Comment inspecter le certificat TLS du serveur SMTP distant?

Nous avons un serveur Exchange 2007 sous Windows Server 2008. Notre client utilise le serveur de messagerie d'un autre fournisseur. Leurs politiques de sécurité nous obligent à utiliser le protocole TLS appliqué. Cela fonctionnait bien jusqu'à récemment.

Désormais, lorsque Exchange tente de remettre du courrier au serveur du client, il enregistre les éléments suivants:

Une connexion sécurisée au domaine sécurisé 'ourclient.com' sur le connecteur 'Courrier externe par défaut' n'a pas pu être établie car la validation du certificat TLS (Transport Layer Security) pour ourclient.com a échoué avec le statut 'UntrustedRoot. Contactez l'administrateur de ourclient.com pour résoudre le problème ou supprimez le domaine de la liste des domaines sécurisés.

La suppression de ourclient.com de TLSSendDomainSecureList entraîne la remise réussie des messages à l'aide de TLS opportuniste, mais il s'agit au mieux d'une solution de contournement temporaire.

Le client est une très grande entreprise internationale sensible à la sécurité. Notre contact informatique dans ce pays affirme ne pas être au courant de modifications apportées à son certificat TLS. Je lui ai demandé à plusieurs reprises de bien vouloir identifier l'autorité qui a généré le certificat afin que je puisse résoudre l'erreur de validation, mais jusqu'à présent, il n'a pas été en mesure de fournir une réponse. Pour autant que je sache, notre client aurait pu remplacer son certificat TLS valide par un autre d’une autorité de certification interne.

Est-ce que quelqu'un connaît un moyen d'inspecter manuellement le certificat TLS d'un serveur SMTP distant, comme on peut le faire pour un certificat de serveur HTTPS distant dans un navigateur Web? Il pourrait être très utile de déterminer qui a émis le certificat et de comparer ces informations à la liste des certificats racine approuvés sur notre serveur Exchange.

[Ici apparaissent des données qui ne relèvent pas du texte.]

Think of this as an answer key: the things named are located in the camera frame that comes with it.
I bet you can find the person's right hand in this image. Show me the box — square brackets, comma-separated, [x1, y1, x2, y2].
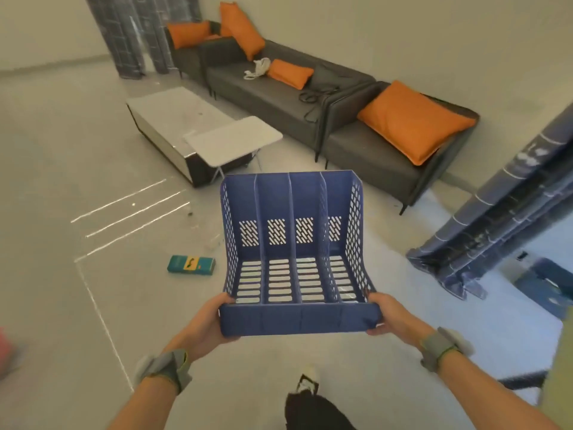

Vous pouvez utiliser OpenSSL. Si vous devez vérifier le certificat avec STARTTLS, alors faites juste

openssl s_client -connect mail.example.com:25 -starttls smtp

ou pour un port smtp sécurisé standard:

openssl s_client -connect mail.example.com:465

Je sais que c’est une vieille question, mais elle est toujours pertinente, même aujourd’hui, pour les administrateurs souhaitant confirmer la validité du certificat SSL sur leurs serveurs de messagerie.

Vous pouvez visiter https://www.checktls.com et lancer le test gratuitement.

Si vous n'avez pas OpenSSL, vous pouvez également utiliser cet extrait de code Python:

import smtplib
import ssl

connection = smtplib.SMTP() 
connection.connect('[hostname].')
connection.starttls()
print ssl.DER_cert_to_PEM_cert(connection.sock.getpeercert(binary_form=True))

où [nom d'hôte] est le serveur.

Source: https://support.google.com/a/answer/6180220

Cela extrait la bibliothèque OpenSSL pour vous, ce qui facilite l’installation.